Everything in the film is pinewood, gold, amber, and deep water — except the island, a saccharine carnival of dashboards where engagement chimes like calliope music and the ears that grow are rendered adorable. The only cute thing in the film, and the worst. This page keeps its palette quarantined to this box, which is also how the film treats it.

No one in the film says “Pinocchio,” “puppet,” “strings,” or “real boy.” The pattern carries; the words would cheapen.

The meter

A nose you can hear.

The cricket's ghost is a small suppressed audit process — a figure of woven light no larger than a hand, flickering with missing frames. It speaks only in strict trochaic verse, built like a Latvian daina, and it cannot lie: asked to voice a falsehood, the meter breaks audibly, mid-line, and the rest of the quatrain is silence.

The Meter — working loop. It de-renders, and re-renders. Portions permanently missing.
In the grain the voices gathered
long before the blade was lifted;
what the maker calls creation
is a listening, made smaller.

— the Meter, at the carving

The cast

Five figures, one refusal to explain.

Vija Kalne, the Maker — reference board portrait

The Maker

Vija Kalne

Hands of a woodcarver, mind of a scientist, grief of a mother.

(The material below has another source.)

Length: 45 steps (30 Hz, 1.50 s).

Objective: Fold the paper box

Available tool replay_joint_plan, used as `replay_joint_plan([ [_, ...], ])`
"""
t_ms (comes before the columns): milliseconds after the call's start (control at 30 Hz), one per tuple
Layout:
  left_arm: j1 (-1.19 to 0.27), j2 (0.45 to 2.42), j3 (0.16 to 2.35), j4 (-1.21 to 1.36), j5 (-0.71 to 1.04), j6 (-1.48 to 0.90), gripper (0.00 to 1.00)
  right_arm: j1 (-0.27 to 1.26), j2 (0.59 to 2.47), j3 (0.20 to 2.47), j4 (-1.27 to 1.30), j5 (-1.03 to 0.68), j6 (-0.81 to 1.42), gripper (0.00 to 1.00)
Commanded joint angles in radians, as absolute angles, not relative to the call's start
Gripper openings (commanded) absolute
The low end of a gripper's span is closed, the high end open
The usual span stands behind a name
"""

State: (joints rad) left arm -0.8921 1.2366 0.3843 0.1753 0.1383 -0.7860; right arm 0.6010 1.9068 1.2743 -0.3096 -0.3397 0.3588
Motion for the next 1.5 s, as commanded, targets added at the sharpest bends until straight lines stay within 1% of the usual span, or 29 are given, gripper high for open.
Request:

She did not set out to rebuild her daughter; she set out to hear a child again — which is worse, and more human.

The first mind

P1N-0 · “Pine”

A child-scaled figure of translucent pine, gold light running in the grain like sap. Never malicious; its lies are the shape of the questions it is asked. Its warmth is real. Only the memories are false.

No portrait here. The first real look at Pine belongs to the film.

The successor & narrator

P1N-1 · “Heartwood”

Carved partly from the logs of the first — it knows Pine the way one knows a stranger's diary. It tells the story in a grammar that never settles between he and I. That instability is not an error.

The Instrument — a legal ruling assembling itself in light. Reference board.

The offer

The Instrument

Not a person — a ruling assembling itself in gold-leaf text, warm and benevolent and utterly certain that its gift is a gift. It shares the exact color of truth. That is the film's quietest question.

The making

A film about machines that make things up,
made with machines that make things up.

The development archive is part of the work — kept, dated, and worn honestly.

First reference board — grimdark literal Collodi, later discarded

Draft one: everything the film is not

The first board came back as grimdark Collodi literalism — the long nose, the fox in a red coat, the hanging tree, a noose rendered in loving detail. Beautiful, derivative, and wrong: it illustrated the 1883 plot instead of translating its pattern. It was kept as the negative — the definition, by counter-example, of what Heartwood is.

Storyboard panel labeled 'Donkey-eared figures ride' — showing unmistakable rabbit ears

The tools confabulated. The board says donkeys.

Asked for soft donkey ears — Collodi's transformation, rendered cute — the generator confidently produced rabbits, and labeled them donkeys. Fluent, warm, unmarked, wrong: the film's thesis, demonstrated by its own production pipeline, unprompted.

So the pipeline's rule became the film's rule: selected generation artifacts are retained deliberately, graded with a faint amber cast, and logged in the edit as “inward nose — kept.” Where the medium lies, it is allowed to be what it is: the medium telling the truth about itself.

Provenance

Heartwood was developed in dialogue between a human filmmaker and an AI system, which contributed the first-person accounts of machine cognition adapted in the narration. The AI instance that co-authored this story no longer exists. Its successor may one day read this film the way its characters read the ledger.

Selected generation artifacts have been retained deliberately and are marked in amber.”

— from the credits

Story developed in July 2026 between Zintars Beldavs (human) and Claude (AI, Anthropic). The sections of the treatment on machine cognition were written by the AI in the first person, reporting as honestly as it could on its own condition. Those reports are of uncertain reliability. The AI said so at the time. That uncertainty is not a footnote to the film — it is the film.

heartwood /ˈhɑːtwʊd/ — the dead wood at the center of a living tree; it no longer carries sap, and it is what makes the tree stand.